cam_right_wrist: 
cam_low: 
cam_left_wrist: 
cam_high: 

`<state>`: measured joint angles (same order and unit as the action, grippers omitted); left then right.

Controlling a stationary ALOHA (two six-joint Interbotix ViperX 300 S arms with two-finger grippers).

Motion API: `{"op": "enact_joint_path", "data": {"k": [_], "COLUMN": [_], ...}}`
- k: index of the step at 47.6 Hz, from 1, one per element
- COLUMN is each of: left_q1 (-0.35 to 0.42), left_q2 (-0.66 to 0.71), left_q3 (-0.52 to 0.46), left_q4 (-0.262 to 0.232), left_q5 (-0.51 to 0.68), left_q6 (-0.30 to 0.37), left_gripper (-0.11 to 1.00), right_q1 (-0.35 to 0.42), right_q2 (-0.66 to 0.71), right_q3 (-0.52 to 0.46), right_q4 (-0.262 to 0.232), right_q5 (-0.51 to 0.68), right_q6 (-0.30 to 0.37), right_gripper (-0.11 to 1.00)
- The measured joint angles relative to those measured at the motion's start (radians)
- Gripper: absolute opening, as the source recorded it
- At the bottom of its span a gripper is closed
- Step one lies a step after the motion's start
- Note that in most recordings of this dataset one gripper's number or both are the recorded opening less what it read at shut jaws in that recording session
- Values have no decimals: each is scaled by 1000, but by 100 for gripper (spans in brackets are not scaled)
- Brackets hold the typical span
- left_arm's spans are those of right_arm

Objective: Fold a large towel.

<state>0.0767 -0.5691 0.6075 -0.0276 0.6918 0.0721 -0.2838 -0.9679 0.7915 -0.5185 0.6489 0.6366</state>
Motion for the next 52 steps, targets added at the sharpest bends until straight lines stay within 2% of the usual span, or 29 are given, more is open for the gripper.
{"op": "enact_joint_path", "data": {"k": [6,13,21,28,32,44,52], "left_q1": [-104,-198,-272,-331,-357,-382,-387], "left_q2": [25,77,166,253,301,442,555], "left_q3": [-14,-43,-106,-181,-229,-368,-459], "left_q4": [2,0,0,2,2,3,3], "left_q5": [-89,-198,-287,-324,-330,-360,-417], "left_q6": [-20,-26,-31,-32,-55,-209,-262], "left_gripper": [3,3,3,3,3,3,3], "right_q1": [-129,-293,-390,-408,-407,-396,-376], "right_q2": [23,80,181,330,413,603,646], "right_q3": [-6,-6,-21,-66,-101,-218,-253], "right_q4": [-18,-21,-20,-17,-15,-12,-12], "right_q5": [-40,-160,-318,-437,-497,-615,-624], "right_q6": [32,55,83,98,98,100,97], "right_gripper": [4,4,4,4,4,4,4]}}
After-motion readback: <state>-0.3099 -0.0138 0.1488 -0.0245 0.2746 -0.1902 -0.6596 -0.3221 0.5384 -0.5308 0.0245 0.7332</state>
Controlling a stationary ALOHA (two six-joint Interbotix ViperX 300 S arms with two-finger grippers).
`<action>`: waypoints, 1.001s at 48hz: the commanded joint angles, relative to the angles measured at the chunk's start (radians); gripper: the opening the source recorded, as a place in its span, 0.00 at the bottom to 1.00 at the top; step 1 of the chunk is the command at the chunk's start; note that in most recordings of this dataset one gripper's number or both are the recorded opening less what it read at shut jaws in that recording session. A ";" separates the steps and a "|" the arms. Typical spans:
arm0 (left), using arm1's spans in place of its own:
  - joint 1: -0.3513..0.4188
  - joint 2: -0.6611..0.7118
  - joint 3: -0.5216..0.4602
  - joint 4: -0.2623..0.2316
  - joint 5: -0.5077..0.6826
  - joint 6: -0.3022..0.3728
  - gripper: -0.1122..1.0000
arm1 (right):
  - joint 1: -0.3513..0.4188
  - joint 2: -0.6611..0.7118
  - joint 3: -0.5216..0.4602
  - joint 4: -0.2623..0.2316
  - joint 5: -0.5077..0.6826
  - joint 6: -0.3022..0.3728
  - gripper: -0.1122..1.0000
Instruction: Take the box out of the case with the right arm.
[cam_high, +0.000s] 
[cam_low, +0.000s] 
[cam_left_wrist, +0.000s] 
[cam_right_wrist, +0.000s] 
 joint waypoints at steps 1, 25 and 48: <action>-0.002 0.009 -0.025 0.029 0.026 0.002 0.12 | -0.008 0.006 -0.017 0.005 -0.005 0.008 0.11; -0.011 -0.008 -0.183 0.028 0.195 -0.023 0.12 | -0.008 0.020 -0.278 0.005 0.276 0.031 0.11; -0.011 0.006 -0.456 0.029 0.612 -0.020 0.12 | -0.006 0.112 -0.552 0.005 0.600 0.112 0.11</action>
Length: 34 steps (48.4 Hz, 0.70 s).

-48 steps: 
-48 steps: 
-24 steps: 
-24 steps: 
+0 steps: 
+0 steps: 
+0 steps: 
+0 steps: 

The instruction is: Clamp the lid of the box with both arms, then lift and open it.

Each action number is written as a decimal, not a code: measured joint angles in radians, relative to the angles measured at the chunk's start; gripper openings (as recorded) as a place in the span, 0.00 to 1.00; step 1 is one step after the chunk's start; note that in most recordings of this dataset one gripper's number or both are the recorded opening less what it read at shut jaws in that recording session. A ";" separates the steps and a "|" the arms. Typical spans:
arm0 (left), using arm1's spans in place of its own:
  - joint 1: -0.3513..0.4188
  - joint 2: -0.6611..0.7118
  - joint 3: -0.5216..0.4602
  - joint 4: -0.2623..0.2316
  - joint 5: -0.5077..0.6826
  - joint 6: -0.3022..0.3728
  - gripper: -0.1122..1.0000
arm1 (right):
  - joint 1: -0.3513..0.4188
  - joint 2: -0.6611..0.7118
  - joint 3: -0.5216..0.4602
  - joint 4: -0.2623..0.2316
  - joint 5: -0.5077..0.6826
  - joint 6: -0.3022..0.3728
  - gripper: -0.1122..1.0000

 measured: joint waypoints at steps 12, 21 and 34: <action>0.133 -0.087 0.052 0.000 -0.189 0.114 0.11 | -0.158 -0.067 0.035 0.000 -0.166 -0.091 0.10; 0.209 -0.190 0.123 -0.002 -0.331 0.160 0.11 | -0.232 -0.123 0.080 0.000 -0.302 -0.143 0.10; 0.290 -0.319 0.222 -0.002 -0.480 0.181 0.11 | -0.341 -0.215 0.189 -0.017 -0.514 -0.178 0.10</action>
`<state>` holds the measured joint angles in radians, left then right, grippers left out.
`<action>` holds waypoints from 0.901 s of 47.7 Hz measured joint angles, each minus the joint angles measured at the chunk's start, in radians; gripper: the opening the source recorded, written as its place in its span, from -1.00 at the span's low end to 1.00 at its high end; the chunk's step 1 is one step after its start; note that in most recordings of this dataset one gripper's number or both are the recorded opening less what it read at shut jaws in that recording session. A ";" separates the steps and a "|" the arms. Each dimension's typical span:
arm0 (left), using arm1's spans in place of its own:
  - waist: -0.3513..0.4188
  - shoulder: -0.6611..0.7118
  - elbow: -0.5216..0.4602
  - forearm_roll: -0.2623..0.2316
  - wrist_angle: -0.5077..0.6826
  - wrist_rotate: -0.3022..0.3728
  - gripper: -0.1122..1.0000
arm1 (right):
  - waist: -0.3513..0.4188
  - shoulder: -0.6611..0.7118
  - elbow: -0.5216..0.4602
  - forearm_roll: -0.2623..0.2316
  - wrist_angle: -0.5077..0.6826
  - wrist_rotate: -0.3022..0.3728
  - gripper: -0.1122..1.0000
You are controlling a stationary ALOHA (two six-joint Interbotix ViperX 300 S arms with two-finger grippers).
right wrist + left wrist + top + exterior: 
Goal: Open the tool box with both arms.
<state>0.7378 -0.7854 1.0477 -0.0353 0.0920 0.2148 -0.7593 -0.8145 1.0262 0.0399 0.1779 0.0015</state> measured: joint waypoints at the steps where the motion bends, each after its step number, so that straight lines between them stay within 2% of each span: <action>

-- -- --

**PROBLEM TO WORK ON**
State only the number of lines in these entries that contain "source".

**FINISHED EXERCISE**
3